- Kina Reusch in 1976
- Born: December 13, 1940 Montreal, Quebec, Canada
- Died: 1988
- Known for: weaving and textile art; monumental sculpture
- Notable work: Torii

= Kina Reusch =

Canadian artist

Kina Reusch (1940–1988) was a Canadian artist based in Montreal, Quebec.

==Early life and education==
Reusch was born in Montreal on December 13, 1940, to parents who were both artists. She is primarily a self-taught artist, however she took classes at the Central Technical School in Toronto, at the Montreal Museum of Fine Arts School of Art, and at the Ontario College of Art.

==Work==
Reusch's career as an artist and sculptor began in earnest in 1972. She is mainly known for her weavings and tapestries; she also produced large scale sculptures and paintings.

Her work has been included in several exhibitions.

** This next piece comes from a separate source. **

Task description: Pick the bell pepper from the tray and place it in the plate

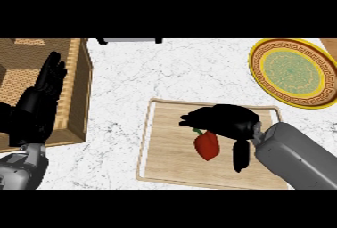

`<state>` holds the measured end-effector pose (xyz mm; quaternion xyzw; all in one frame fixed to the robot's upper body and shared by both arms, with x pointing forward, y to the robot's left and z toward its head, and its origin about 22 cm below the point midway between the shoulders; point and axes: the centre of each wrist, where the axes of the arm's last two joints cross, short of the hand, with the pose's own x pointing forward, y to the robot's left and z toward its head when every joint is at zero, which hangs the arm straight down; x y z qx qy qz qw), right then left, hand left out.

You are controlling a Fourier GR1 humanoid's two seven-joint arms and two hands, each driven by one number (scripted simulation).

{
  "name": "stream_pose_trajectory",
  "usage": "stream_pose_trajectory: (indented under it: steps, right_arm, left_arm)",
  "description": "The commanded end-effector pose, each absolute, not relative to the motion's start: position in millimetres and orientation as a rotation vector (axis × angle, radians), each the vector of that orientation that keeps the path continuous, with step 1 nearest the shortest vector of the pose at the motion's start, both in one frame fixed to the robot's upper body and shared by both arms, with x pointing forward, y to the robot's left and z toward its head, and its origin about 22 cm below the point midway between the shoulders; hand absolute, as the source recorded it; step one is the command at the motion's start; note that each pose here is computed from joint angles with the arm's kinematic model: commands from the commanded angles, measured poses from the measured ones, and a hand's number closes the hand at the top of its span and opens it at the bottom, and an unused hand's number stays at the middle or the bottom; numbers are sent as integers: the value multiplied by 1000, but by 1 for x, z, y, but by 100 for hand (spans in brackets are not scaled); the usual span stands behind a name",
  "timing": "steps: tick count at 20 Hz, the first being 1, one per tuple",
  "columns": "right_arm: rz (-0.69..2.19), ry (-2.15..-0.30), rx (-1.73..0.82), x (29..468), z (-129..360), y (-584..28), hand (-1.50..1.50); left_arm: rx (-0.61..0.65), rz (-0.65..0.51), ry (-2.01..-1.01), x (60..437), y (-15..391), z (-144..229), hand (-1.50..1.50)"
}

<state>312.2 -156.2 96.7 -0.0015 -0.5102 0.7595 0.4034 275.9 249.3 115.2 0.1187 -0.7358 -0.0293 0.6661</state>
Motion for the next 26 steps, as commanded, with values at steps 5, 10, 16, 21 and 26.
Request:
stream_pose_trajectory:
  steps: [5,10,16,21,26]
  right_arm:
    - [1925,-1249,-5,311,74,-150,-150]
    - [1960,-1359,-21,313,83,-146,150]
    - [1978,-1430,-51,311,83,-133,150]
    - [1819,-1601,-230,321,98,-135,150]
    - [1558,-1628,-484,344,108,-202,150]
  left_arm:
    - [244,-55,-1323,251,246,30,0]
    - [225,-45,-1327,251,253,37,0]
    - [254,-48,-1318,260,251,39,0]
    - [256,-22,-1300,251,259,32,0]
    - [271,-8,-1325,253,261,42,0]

She received grants and awards for her work from the Quebec's Ministère des Affaires culturelles and the Canada Council of the Arts.

Her work Torii was part of the Corridart exhibition during the 1976 Montreal Olympics, which was unexpectedly taken down after six days by the City of Montreal. In 1977 Reusch was hired as the director of Montreal's Galerie Powerhouse, a presentation centre dedicated to art made by women.

A video on her work, titled Kina Reusch:The New Penelope was produced by the Canadian Broadcasting Corporation.

==Collections==
Her work is included in the collections of the National Gallery of Canada and the Musée national des beaux-arts du Québec. Her personal papers are held in the library of Concordia University, Montreal. The Art Bank of the Canada Council holds her work in their collection, as does the Collection Prêt d'oeuvres d'art du Musée du Québec.